_Action item_.
Return the opening lines of the material, word for word. End with the line that contains "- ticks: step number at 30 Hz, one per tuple".
(Supplied information Opens)
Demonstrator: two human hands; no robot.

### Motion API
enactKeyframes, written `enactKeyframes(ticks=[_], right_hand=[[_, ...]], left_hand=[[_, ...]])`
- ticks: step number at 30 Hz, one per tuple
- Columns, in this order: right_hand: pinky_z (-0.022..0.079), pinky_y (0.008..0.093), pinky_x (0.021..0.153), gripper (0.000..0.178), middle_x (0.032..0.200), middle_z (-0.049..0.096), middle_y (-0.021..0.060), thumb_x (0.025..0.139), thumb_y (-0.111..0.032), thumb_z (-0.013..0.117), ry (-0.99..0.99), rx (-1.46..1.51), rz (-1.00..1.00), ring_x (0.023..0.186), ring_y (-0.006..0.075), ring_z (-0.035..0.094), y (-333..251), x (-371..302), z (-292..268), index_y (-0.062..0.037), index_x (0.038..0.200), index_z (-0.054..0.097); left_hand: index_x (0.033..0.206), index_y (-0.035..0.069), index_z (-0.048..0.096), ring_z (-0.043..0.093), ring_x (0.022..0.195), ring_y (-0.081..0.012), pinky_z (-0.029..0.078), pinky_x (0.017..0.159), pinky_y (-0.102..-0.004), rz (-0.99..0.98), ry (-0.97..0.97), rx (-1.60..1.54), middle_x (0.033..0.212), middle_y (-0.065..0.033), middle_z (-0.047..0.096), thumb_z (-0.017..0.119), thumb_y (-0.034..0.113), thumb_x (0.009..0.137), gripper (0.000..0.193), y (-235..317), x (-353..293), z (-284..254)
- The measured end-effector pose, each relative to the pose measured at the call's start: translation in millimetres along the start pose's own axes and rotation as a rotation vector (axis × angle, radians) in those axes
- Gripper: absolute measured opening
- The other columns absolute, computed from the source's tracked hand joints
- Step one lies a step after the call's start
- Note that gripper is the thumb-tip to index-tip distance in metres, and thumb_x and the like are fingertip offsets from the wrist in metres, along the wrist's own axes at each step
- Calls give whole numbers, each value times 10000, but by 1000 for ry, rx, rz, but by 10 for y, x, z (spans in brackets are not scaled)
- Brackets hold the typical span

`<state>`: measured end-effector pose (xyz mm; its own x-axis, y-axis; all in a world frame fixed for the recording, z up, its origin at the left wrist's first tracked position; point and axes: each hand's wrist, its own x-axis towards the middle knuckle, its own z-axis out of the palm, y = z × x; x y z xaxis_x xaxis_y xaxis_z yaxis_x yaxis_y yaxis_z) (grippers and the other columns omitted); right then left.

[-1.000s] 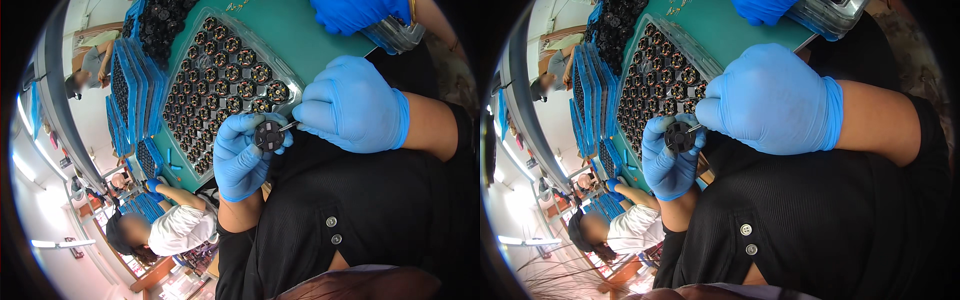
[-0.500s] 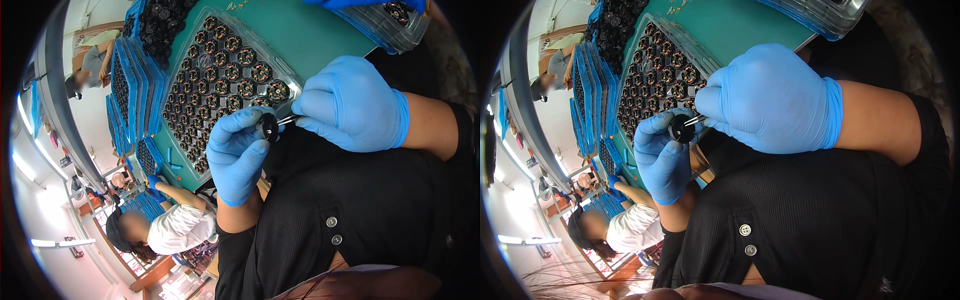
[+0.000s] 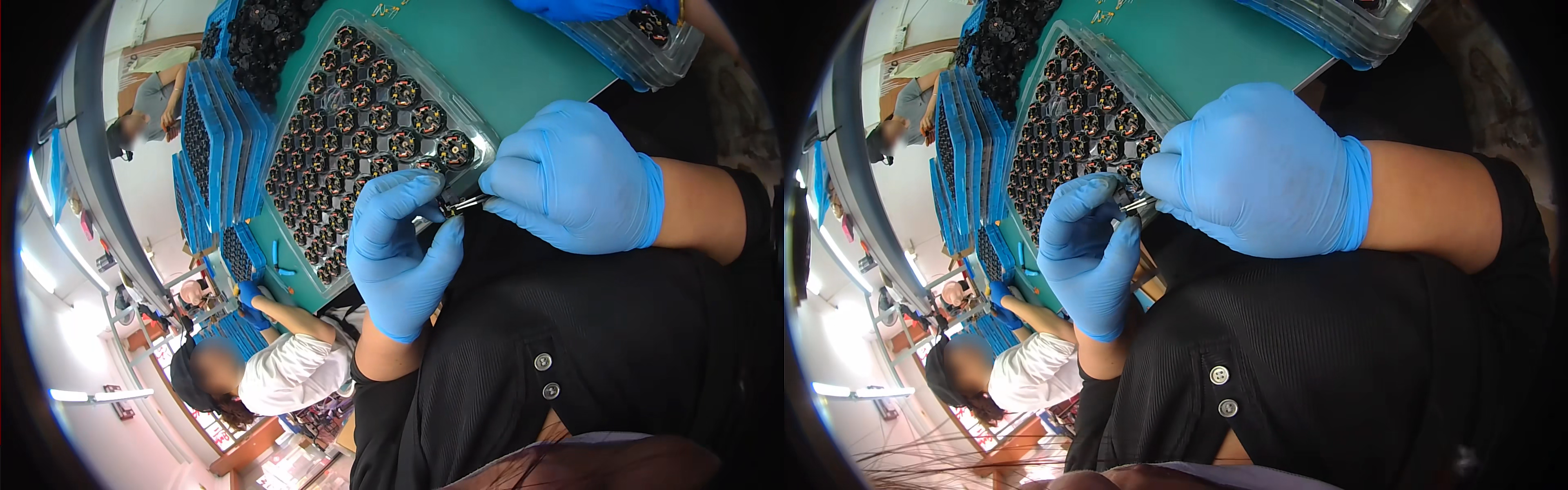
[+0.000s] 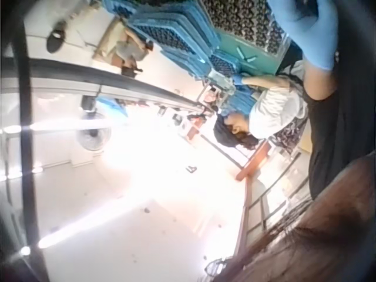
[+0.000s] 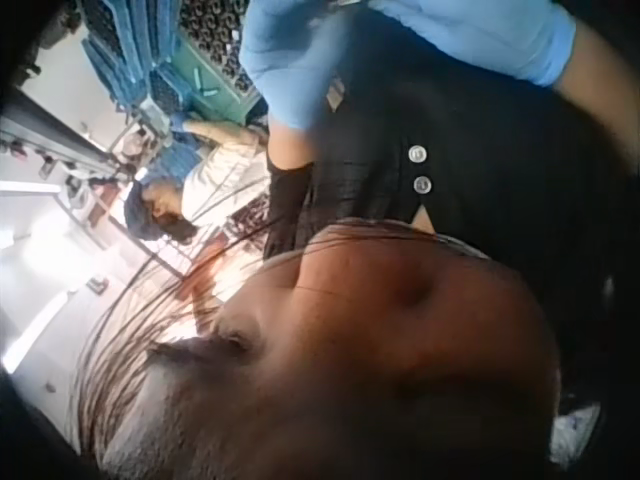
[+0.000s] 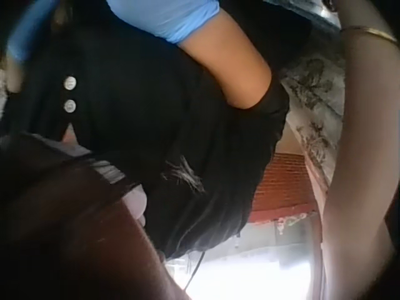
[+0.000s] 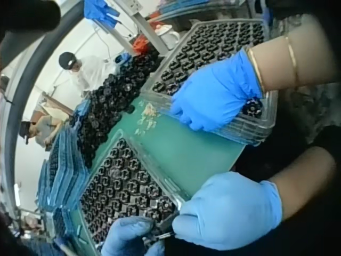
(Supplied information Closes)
_Your response_.
Demonstrator: two human hands; no robot.

### Motion API
enactKeyframes, written `enactKeyframes(ticks=[_], right_hand=[[_, ...]], left_hand=[[_, ...]])`
- ticks: step number at 30 Hz, one per tuple

The response is now done.